Study material:
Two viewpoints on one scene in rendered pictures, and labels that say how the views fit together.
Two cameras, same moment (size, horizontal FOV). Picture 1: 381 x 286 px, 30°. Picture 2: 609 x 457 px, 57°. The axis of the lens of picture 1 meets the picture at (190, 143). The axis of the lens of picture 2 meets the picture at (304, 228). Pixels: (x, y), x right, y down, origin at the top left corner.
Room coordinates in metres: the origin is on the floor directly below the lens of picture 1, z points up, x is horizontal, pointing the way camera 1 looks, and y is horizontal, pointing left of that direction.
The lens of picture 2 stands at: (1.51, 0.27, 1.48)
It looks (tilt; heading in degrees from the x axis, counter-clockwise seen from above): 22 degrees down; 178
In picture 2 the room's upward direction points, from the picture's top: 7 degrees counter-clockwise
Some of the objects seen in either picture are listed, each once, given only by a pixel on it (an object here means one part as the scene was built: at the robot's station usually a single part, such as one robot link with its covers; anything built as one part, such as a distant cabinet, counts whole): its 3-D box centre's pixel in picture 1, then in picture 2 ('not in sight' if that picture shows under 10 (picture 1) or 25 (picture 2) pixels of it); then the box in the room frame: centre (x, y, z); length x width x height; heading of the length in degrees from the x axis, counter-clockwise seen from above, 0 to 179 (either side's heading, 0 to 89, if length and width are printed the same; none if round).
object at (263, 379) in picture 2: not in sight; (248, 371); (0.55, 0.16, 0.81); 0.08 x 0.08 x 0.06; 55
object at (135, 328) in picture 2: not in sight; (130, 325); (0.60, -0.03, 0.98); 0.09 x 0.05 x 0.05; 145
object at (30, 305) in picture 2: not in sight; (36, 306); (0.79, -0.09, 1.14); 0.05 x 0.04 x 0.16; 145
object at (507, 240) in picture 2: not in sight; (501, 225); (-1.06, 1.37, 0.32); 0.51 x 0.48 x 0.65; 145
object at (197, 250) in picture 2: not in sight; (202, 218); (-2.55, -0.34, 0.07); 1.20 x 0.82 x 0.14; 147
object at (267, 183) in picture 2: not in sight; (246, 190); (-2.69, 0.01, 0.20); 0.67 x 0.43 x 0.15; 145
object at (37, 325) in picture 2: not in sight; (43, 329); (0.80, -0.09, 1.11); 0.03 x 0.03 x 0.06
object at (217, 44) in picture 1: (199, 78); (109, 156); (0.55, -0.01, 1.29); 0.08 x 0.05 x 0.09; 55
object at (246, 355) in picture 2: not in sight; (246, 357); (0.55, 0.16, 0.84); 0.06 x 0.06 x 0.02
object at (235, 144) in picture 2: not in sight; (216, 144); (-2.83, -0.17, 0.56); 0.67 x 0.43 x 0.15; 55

Aim of the task: Starting at the line that contains "object at (30, 305)", print every line through the end of the listing, word for word. Leave out all the rest.

Reply to the task:
object at (30, 305) in picture 2: not in sight; (36, 306); (0.79, -0.09, 1.14); 0.05 x 0.04 x 0.16; 145
object at (507, 240) in picture 2: not in sight; (501, 225); (-1.06, 1.37, 0.32); 0.51 x 0.48 x 0.65; 145
object at (197, 250) in picture 2: not in sight; (202, 218); (-2.55, -0.34, 0.07); 1.20 x 0.82 x 0.14; 147
object at (267, 183) in picture 2: not in sight; (246, 190); (-2.69, 0.01, 0.20); 0.67 x 0.43 x 0.15; 145
object at (37, 325) in picture 2: not in sight; (43, 329); (0.80, -0.09, 1.11); 0.03 x 0.03 x 0.06
object at (217, 44) in picture 1: (199, 78); (109, 156); (0.55, -0.01, 1.29); 0.08 x 0.05 x 0.09; 55
object at (246, 355) in picture 2: not in sight; (246, 357); (0.55, 0.16, 0.84); 0.06 x 0.06 x 0.02
object at (235, 144) in picture 2: not in sight; (216, 144); (-2.83, -0.17, 0.56); 0.67 x 0.43 x 0.15; 55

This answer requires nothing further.